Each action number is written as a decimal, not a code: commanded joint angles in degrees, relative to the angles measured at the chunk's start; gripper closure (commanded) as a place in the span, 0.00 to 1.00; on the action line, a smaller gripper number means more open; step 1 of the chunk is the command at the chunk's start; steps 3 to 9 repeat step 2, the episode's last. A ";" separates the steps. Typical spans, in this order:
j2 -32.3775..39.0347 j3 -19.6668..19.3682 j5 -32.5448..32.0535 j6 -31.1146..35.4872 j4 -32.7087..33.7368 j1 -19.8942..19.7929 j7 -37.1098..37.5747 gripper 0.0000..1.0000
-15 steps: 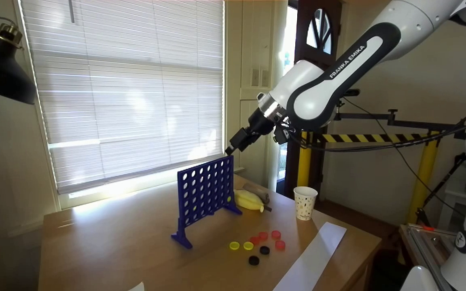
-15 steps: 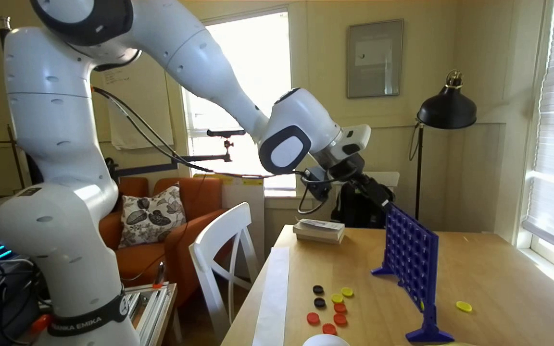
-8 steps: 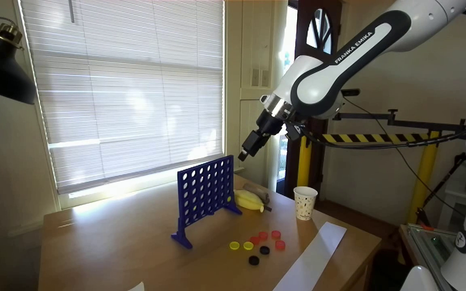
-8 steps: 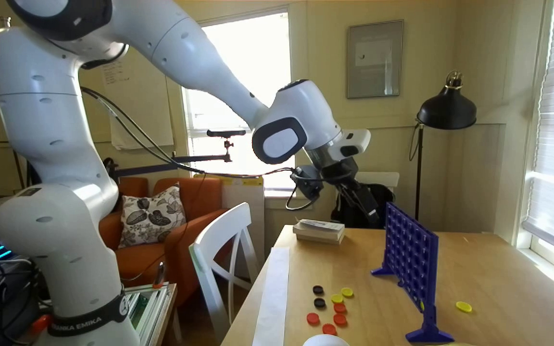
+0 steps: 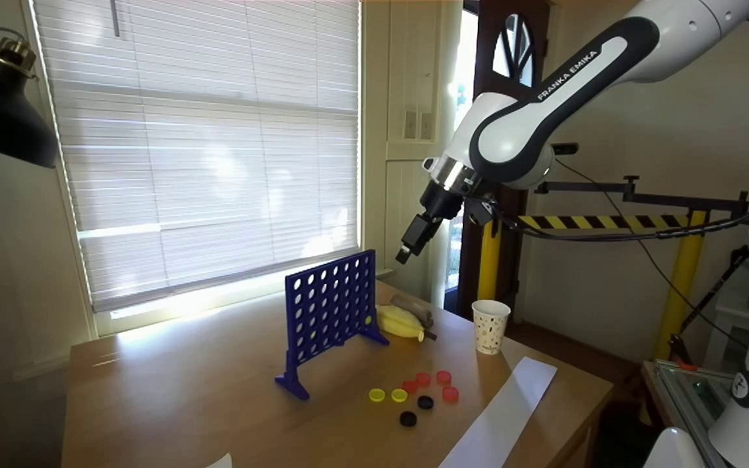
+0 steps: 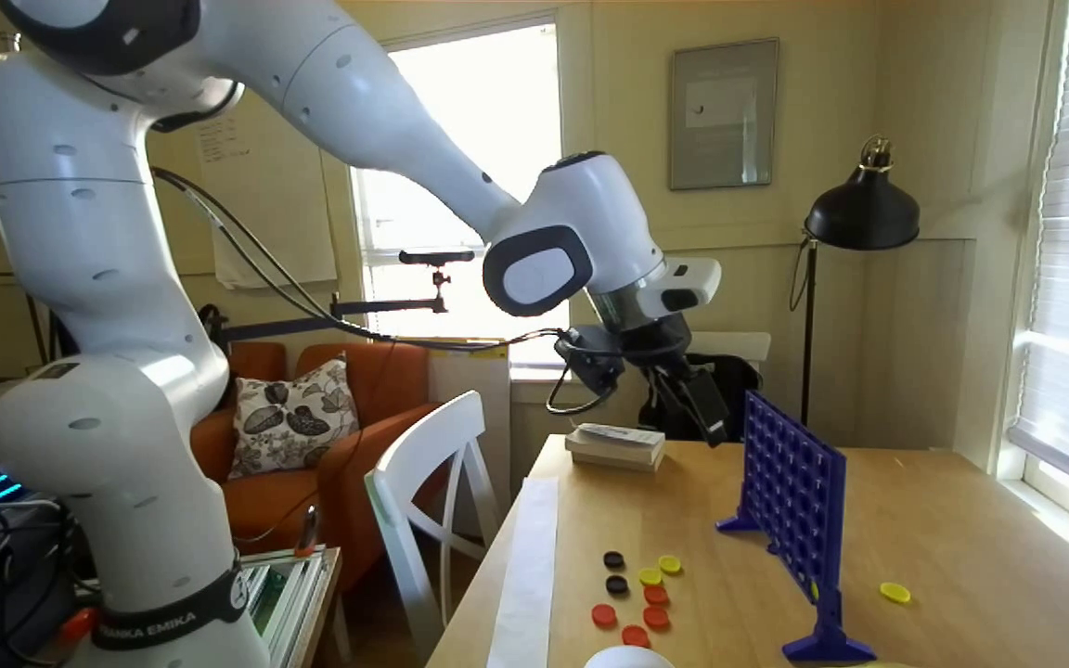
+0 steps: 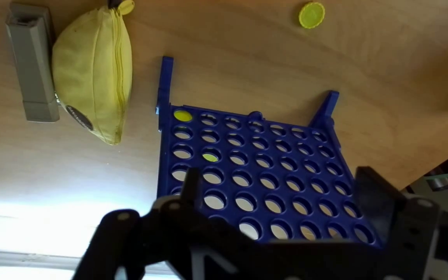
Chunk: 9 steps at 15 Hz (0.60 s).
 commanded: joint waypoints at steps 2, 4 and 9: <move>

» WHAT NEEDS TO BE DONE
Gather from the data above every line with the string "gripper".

» RESPONSE BELOW
Each action number is written as a decimal, not a code: commanded joint angles in degrees, relative to the angles measured at the chunk's start; gripper closure (commanded) as a place in the span, 0.00 to 1.00; on the action line, a smaller gripper number means more open; step 1 of the chunk is the command at the chunk's start; steps 3 to 9 repeat step 2, the episode's last. A ";" separates the steps. Typical spans, in this order:
j2 -32.3775..39.0347 j3 -19.6668..19.3682 j5 -32.5448..32.0535 j6 -31.1146..35.4872 j4 -32.7087..33.7368 j1 -19.8942..19.7929 j7 -37.1098..37.5747 gripper 0.0000..1.0000

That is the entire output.